# Work to be completed:
In the data below, which lines hold the word "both"? Copy them.

*** Opening of Provided data ***

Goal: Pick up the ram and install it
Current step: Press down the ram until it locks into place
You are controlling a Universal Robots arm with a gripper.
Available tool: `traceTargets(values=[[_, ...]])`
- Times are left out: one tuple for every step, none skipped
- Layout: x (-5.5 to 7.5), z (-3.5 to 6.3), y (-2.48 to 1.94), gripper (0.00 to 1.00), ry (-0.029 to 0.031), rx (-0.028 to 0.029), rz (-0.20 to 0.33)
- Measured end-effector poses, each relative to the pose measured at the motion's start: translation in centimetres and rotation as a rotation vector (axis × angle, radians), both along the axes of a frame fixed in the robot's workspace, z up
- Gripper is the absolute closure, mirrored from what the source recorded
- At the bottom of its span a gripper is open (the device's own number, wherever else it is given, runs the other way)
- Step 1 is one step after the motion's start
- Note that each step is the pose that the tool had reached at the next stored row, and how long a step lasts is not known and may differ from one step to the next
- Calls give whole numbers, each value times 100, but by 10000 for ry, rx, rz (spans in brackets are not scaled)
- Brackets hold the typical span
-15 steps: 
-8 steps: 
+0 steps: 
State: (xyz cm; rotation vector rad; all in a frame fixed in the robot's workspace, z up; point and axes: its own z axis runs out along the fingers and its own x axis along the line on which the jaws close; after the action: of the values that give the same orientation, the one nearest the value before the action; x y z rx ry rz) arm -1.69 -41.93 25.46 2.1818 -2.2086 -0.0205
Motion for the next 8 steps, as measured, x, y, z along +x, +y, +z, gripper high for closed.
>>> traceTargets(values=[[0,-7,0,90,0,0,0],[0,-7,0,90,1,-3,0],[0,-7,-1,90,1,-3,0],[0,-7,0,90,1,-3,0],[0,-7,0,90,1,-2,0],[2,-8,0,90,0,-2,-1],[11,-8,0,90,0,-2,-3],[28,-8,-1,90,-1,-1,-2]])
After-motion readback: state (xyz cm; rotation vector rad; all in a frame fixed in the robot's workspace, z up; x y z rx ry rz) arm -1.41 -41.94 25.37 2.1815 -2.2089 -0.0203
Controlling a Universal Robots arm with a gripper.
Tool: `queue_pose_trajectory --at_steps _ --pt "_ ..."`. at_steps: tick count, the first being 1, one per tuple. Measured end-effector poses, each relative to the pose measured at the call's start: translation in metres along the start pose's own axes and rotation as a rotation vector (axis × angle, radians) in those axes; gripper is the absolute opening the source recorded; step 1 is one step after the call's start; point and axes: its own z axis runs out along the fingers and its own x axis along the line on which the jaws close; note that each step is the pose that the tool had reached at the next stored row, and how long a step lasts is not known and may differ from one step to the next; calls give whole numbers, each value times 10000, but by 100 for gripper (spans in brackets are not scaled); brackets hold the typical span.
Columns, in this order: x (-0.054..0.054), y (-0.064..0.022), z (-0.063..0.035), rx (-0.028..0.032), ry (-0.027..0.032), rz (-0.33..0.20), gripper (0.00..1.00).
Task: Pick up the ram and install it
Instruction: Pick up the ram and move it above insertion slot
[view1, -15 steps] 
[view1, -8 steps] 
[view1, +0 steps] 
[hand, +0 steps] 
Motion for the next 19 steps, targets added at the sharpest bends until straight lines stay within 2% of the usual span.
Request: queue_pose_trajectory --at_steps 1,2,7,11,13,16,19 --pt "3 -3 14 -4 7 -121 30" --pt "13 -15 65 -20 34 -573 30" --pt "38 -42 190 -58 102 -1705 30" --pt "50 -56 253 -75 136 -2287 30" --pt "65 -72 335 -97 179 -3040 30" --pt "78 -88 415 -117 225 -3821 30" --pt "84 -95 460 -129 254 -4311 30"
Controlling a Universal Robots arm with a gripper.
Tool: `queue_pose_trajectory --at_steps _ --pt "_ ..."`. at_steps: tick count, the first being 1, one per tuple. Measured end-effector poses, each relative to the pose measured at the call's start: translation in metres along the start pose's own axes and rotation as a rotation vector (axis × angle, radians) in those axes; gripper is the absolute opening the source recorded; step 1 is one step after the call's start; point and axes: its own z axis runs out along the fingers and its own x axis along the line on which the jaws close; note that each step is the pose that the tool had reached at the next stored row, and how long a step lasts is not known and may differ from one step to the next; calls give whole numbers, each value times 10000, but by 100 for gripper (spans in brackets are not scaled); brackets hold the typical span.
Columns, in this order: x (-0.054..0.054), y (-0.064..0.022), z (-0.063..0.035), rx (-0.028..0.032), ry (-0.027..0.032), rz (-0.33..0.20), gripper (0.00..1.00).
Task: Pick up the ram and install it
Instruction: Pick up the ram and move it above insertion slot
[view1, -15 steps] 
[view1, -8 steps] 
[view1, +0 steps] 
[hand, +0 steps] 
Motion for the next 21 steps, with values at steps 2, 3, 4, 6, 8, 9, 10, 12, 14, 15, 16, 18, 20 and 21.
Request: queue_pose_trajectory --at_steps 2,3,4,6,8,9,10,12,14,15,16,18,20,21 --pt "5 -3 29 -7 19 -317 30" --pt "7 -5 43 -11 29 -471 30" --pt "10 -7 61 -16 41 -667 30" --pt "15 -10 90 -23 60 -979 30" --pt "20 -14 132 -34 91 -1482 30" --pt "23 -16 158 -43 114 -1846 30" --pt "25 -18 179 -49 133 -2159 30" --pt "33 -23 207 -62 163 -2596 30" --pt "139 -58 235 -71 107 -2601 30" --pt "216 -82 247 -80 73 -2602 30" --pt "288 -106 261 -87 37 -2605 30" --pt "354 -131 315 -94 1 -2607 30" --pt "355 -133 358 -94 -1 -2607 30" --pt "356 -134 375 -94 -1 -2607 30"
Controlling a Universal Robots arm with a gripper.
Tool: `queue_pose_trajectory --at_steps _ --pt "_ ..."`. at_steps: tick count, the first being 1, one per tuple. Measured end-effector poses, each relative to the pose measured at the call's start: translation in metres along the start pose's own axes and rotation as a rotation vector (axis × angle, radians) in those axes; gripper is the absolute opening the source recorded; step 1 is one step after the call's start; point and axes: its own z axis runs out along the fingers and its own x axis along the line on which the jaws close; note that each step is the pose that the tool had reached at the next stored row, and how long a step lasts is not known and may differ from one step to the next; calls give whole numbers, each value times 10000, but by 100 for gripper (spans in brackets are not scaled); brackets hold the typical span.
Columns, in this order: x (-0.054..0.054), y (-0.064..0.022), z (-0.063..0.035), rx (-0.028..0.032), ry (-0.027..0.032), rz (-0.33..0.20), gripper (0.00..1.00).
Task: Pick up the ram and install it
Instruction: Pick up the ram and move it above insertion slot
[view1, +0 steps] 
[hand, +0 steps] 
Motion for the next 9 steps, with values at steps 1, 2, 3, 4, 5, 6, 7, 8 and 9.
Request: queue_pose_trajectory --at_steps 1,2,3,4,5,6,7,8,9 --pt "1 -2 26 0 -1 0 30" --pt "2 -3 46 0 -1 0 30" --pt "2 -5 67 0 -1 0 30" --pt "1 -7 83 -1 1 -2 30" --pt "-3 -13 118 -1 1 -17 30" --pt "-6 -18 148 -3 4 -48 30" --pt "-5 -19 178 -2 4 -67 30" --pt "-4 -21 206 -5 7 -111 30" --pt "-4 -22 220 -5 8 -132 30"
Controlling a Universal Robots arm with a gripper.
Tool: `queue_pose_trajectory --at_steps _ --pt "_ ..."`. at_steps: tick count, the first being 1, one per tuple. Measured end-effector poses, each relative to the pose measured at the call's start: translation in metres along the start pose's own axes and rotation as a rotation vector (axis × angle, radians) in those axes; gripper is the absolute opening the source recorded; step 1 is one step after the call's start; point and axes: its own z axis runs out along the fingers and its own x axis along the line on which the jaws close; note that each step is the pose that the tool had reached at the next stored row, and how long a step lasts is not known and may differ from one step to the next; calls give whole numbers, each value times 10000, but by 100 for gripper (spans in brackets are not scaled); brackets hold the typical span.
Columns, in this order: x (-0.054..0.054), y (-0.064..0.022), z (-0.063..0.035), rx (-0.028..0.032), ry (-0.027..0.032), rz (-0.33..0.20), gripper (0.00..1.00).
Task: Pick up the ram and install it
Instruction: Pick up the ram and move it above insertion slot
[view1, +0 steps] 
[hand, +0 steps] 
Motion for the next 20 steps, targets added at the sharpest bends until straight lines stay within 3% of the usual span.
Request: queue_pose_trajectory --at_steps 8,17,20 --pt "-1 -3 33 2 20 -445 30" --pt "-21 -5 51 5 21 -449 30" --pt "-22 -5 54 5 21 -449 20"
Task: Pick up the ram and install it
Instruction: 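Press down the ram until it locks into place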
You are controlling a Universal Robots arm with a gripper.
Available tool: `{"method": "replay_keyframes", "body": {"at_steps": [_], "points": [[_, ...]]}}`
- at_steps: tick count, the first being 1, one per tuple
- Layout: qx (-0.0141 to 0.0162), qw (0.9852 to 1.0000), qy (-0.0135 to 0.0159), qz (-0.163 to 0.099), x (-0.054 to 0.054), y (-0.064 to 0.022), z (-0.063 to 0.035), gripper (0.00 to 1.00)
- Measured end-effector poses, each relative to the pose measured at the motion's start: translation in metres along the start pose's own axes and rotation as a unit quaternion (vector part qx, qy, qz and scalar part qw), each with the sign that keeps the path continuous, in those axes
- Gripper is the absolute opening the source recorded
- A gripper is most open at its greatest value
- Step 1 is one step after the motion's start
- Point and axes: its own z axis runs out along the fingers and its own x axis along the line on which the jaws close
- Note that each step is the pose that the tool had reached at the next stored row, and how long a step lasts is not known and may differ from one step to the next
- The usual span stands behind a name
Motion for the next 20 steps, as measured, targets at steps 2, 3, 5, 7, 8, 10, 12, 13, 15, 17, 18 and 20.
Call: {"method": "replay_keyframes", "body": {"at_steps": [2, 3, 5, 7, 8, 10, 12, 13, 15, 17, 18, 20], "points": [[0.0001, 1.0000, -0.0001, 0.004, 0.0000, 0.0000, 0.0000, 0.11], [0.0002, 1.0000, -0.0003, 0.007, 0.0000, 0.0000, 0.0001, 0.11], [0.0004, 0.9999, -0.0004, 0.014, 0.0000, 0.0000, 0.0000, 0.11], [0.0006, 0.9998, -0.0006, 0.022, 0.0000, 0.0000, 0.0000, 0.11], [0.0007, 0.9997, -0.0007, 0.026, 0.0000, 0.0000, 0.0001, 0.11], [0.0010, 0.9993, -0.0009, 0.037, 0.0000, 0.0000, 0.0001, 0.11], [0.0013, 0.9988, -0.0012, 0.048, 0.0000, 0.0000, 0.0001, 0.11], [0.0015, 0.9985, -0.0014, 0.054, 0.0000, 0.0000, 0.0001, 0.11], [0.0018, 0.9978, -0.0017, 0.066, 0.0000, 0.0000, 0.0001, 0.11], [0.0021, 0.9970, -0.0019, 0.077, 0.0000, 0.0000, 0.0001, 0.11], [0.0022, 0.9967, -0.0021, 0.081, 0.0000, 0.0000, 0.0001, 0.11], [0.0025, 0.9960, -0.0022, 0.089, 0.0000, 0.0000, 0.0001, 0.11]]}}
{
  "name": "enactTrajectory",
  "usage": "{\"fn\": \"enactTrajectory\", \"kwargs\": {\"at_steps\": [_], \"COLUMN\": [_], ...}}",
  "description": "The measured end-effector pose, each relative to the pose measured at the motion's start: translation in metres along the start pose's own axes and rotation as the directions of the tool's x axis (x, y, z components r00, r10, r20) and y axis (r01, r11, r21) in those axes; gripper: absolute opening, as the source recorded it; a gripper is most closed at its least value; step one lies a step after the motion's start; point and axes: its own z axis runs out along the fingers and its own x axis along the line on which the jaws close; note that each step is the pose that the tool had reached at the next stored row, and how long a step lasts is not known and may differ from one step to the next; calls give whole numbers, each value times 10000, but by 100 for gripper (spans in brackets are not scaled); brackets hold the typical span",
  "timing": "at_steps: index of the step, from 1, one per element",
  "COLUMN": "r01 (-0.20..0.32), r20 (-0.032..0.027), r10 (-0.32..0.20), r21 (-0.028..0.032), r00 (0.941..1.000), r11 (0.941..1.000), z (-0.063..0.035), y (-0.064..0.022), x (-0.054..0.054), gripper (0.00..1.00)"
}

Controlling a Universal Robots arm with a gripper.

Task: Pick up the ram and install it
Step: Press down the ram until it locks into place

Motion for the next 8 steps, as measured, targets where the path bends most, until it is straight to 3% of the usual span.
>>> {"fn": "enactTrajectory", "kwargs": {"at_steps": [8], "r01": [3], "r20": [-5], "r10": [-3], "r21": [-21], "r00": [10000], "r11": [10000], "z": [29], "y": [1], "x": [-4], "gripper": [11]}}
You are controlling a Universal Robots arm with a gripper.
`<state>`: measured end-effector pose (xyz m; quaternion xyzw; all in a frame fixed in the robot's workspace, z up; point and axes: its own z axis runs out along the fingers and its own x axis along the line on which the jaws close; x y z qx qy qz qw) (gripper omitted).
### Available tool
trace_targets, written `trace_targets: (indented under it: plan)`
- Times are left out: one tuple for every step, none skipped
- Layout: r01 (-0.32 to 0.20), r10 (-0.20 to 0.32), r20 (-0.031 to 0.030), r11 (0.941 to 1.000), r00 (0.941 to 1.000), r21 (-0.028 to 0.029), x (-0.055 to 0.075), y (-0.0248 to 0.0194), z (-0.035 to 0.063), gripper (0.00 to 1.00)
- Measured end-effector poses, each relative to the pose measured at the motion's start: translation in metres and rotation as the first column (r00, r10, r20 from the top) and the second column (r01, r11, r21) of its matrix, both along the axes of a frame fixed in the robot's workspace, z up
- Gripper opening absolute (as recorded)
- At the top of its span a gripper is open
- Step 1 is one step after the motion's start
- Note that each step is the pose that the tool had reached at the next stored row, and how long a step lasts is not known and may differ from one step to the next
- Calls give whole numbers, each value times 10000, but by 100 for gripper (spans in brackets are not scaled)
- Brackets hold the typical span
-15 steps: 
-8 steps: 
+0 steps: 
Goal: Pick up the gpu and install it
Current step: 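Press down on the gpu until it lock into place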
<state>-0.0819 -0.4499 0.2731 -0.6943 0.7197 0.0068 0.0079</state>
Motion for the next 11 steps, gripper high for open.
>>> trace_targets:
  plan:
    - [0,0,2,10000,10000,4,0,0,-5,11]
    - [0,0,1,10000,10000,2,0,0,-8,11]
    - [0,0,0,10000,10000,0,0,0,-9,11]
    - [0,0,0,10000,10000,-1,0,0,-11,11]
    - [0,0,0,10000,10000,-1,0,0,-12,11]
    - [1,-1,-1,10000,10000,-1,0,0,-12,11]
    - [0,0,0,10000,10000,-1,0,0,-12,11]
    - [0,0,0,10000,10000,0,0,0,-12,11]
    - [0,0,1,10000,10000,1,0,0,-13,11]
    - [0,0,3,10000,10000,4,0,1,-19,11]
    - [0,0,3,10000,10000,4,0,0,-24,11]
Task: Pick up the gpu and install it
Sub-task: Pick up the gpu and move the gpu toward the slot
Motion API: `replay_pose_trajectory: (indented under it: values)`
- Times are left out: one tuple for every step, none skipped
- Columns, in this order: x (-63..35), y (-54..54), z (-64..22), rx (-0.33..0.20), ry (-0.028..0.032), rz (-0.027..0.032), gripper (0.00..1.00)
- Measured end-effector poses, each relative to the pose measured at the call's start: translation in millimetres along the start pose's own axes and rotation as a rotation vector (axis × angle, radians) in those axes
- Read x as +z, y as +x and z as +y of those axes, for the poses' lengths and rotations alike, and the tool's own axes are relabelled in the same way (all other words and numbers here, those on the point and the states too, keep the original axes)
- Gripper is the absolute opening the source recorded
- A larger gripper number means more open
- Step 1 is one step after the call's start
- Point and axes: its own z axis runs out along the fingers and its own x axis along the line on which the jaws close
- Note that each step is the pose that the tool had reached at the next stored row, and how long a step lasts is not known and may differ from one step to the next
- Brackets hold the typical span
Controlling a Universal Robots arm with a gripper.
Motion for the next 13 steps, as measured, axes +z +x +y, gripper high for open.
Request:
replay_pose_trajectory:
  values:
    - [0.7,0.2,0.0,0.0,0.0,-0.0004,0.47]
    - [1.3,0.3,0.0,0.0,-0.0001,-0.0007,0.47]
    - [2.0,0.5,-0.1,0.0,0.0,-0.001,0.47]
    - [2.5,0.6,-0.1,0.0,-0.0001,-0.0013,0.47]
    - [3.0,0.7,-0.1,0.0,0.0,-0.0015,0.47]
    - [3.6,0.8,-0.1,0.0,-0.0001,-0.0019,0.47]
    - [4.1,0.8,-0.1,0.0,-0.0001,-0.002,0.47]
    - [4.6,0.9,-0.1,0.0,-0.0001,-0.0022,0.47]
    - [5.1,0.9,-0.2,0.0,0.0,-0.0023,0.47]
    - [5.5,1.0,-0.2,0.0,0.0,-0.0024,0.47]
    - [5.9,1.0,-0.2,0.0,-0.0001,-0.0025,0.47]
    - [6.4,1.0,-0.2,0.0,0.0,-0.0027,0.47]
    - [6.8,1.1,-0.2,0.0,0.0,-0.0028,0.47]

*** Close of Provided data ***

# Worked solution:
- Measured end-effector poses, each relative to the pose measured at the motion's start: translation in centimetres and rotation as a rotation vector (axis × angle, radians), both along the axes of a frame fixed in the robot's workspace, z up
- Measured end-effector poses, each relative to the pose measured at the motion's start: translation in metres and rotation as the first column (r00, r10, r20 from the top) and the second column (r01, r11, r21) of its matrix, both along the axes of a frame fixed in the robot's workspace, z up

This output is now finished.